NEW YORK – Gene and cell therapy developer Addimmune on Wednesday said it will go public through a merger with special purpose acquisition company 10x Capital Venture Acquisition Corp. III (10X III).

Addimmune was created earlier this year when Rockville, Maryland-based American Gene Technologies (AGT) said it planned to spin off its HIV drug development program, and the entities are still in the process of separating.
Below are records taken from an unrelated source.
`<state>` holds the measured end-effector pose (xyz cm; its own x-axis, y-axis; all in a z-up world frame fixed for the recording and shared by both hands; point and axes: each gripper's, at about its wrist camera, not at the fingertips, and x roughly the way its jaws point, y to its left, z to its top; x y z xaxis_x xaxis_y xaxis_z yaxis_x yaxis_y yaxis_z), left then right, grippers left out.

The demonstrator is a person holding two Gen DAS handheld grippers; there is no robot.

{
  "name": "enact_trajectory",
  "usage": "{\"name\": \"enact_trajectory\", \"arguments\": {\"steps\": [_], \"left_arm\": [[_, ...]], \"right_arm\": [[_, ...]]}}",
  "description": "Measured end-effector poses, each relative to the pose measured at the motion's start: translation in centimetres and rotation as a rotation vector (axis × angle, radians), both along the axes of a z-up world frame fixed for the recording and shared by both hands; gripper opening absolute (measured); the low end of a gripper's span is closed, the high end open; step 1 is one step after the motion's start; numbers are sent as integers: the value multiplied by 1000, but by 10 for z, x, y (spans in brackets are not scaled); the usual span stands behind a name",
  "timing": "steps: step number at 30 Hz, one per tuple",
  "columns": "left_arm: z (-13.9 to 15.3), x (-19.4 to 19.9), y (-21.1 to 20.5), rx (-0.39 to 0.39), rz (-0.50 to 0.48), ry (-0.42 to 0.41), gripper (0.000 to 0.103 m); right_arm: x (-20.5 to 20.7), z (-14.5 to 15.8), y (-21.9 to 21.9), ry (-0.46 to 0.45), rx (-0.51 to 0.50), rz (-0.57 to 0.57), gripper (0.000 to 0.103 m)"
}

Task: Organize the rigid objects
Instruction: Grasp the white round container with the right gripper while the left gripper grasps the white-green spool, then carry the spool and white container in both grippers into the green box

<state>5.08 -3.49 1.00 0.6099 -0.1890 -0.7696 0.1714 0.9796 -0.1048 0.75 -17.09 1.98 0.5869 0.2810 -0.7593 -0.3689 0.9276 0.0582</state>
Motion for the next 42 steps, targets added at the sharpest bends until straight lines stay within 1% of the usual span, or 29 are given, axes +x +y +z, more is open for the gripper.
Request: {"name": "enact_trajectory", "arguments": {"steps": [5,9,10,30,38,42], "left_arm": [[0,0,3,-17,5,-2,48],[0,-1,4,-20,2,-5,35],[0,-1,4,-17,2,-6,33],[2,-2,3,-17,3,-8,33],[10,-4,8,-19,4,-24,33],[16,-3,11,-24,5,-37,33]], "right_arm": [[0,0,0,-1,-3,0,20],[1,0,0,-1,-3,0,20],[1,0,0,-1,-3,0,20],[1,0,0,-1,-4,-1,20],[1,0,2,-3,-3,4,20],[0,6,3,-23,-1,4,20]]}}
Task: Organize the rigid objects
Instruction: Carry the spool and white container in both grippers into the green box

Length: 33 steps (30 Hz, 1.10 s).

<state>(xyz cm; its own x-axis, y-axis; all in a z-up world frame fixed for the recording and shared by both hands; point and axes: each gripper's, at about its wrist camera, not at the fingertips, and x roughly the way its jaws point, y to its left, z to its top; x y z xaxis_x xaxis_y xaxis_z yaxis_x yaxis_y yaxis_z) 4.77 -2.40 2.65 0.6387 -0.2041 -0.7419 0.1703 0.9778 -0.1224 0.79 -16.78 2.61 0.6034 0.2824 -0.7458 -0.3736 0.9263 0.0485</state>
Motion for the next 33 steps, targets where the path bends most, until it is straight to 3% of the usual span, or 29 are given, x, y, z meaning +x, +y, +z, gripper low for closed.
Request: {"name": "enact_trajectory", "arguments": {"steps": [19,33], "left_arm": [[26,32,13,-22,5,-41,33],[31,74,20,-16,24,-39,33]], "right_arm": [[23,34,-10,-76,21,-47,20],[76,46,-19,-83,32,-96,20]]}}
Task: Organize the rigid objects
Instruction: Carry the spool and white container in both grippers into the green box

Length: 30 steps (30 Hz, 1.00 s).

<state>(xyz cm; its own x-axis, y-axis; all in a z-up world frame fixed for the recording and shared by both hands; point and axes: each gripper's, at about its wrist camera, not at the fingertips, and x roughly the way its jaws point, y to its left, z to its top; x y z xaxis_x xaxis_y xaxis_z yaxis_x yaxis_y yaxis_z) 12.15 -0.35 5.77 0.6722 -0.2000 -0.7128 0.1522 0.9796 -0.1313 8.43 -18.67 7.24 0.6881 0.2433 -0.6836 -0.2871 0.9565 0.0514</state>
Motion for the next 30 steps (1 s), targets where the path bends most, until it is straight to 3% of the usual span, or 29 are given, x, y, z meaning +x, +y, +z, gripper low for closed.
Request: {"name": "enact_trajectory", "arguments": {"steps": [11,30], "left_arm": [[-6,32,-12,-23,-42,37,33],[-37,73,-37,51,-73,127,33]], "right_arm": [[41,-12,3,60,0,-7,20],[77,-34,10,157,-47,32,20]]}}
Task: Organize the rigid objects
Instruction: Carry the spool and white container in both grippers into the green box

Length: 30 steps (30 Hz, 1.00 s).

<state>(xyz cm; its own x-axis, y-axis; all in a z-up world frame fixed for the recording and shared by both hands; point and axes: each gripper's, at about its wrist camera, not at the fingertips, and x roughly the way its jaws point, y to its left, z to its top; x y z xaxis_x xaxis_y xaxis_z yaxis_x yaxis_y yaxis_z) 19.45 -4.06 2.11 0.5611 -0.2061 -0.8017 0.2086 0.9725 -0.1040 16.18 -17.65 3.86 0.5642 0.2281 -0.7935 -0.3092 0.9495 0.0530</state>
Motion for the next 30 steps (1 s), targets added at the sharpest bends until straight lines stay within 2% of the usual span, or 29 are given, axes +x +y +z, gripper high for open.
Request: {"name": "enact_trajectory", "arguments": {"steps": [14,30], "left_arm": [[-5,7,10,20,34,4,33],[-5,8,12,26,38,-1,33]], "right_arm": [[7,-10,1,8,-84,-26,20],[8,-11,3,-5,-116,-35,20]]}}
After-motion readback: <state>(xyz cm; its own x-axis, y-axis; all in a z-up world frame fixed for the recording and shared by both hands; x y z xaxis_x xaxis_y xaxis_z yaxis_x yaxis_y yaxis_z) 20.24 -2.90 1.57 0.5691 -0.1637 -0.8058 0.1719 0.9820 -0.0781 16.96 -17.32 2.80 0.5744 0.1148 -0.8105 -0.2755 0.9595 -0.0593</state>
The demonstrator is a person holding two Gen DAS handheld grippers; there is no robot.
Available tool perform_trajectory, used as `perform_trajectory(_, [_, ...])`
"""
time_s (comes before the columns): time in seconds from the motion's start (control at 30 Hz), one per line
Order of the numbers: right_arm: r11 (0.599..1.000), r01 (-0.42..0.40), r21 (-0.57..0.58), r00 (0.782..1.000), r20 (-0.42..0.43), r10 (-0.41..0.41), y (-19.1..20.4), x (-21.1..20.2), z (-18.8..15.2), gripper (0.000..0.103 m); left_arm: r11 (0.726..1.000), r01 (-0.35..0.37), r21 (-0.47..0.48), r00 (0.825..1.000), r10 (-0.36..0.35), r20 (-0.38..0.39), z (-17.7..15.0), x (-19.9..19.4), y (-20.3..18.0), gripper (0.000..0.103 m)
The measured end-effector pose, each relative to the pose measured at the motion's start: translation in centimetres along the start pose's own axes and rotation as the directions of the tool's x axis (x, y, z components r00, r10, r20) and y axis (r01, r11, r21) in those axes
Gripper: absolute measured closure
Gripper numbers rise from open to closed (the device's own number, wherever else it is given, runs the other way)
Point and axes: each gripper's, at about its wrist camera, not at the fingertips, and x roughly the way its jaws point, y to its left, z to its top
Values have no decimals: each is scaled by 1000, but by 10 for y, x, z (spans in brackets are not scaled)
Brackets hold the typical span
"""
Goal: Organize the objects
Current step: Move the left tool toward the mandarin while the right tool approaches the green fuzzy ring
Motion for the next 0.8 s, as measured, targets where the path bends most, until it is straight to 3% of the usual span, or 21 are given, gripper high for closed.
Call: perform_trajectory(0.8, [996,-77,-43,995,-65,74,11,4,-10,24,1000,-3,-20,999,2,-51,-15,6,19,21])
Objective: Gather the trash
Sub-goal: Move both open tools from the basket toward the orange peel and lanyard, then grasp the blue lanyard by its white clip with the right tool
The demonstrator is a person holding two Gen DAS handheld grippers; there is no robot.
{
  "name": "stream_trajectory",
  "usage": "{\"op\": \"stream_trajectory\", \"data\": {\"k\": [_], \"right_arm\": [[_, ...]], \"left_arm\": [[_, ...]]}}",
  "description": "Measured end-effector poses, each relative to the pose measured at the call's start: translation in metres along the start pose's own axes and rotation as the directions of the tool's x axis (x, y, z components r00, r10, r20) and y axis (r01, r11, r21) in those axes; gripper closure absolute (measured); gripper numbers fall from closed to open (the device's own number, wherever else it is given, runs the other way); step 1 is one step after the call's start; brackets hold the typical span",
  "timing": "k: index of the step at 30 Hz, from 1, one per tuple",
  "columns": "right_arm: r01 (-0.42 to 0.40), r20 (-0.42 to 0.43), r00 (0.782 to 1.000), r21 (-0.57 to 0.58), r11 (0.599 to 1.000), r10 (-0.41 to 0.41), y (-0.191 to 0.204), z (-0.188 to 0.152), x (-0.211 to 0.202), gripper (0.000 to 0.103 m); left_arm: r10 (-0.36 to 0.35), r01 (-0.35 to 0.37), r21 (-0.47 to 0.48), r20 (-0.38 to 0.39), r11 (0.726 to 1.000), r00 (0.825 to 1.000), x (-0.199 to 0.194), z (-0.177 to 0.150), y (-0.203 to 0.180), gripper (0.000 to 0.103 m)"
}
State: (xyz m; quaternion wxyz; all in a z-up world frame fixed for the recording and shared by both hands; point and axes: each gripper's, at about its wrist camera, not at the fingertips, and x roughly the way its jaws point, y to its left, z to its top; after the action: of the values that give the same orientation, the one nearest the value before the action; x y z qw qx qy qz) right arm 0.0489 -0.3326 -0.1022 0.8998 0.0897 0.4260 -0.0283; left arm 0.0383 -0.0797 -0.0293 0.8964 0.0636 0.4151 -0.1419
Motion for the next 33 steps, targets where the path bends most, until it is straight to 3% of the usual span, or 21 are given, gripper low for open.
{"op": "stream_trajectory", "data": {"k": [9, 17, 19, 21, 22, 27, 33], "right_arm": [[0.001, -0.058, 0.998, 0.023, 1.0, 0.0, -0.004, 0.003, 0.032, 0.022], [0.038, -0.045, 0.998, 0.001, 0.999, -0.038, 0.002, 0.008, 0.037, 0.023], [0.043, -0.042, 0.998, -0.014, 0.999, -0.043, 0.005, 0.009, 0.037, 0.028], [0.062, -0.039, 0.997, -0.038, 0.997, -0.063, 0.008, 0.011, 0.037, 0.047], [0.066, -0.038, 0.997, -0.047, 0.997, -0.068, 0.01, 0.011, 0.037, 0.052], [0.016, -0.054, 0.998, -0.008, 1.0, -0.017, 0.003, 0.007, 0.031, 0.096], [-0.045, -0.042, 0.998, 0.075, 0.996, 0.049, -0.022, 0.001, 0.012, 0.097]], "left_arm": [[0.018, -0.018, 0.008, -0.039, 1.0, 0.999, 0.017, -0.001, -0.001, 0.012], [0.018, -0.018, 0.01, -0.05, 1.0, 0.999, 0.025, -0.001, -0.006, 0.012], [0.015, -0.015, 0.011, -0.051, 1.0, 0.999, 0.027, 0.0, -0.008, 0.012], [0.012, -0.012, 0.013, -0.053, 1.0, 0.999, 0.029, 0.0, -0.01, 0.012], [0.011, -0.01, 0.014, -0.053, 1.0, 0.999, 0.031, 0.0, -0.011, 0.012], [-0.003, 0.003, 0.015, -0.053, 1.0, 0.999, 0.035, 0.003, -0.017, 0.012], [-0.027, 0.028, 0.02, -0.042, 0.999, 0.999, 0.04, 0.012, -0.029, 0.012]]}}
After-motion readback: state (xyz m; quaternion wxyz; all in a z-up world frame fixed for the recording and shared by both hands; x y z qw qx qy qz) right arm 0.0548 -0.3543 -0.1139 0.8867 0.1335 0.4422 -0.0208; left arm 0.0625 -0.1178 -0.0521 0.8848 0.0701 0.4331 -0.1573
Once Addimmune is separate from AGT's non-HIV assets, under the terms of the latest merger slated to close in Q1 2024, Addimmune, with AGT's HIV assets, will combine with 10X III to form a company with the Addimmune moniker and trade under the ticker symbol "HIV." AGT will spin off its non-HIV assets into a company that will retain the AGT name and remain privately held.

10X III and AGT said they've signed a nonbinding letter of intent with CF Principal Investments, a Cantor Fitzgerald & Co. affiliate, to underwrite 10X III's initial public offering with a $50 million committed equity facility. The proposed transaction represents a pre-money enterprise value of $500 million for Addimmune, with an earnout of up to $300 million tied to clinical and priced-based milestones. Under the terms of the deal, existing Addimmune stockholders will roll all of their equity into the new public company.

The boards of directors at both Addimmune and 10X III have unanimously approved the proposed merger. Roth Capital Partners is 10X III's financial adviser and Latham & Watkins is its legal counsel. DLA Piper is Addimmune's legal counsel.

Jeff Galvin, CEO and founder of AGT, will transition to CEO of Addimmune. "We're at the forefront of gene therapy for HIV, working to transform the fear of a lifelong disease into hope for a single-administration, one-and-done cure," Galvin said in a statement.

Addimmune's lead drug candidate AGT103-T, which has been under development by AGT for more than a decade, is a single-infusion autologous cell therapy that delivers genetically modified CD4-positive T cells — the cells depleted in HIV exposure — in an effort to replace such T cells and restore the patient's immune control of the virus. In a first-in-human Phase I trial, investigators detected genetically modified CD4-positive T cells in blood samples from most participants collected six months after treatment with AGT103-T and observed no serious adverse events in those who received the drug. Addimmune is working on launching a Phase II trial for AGT103-T.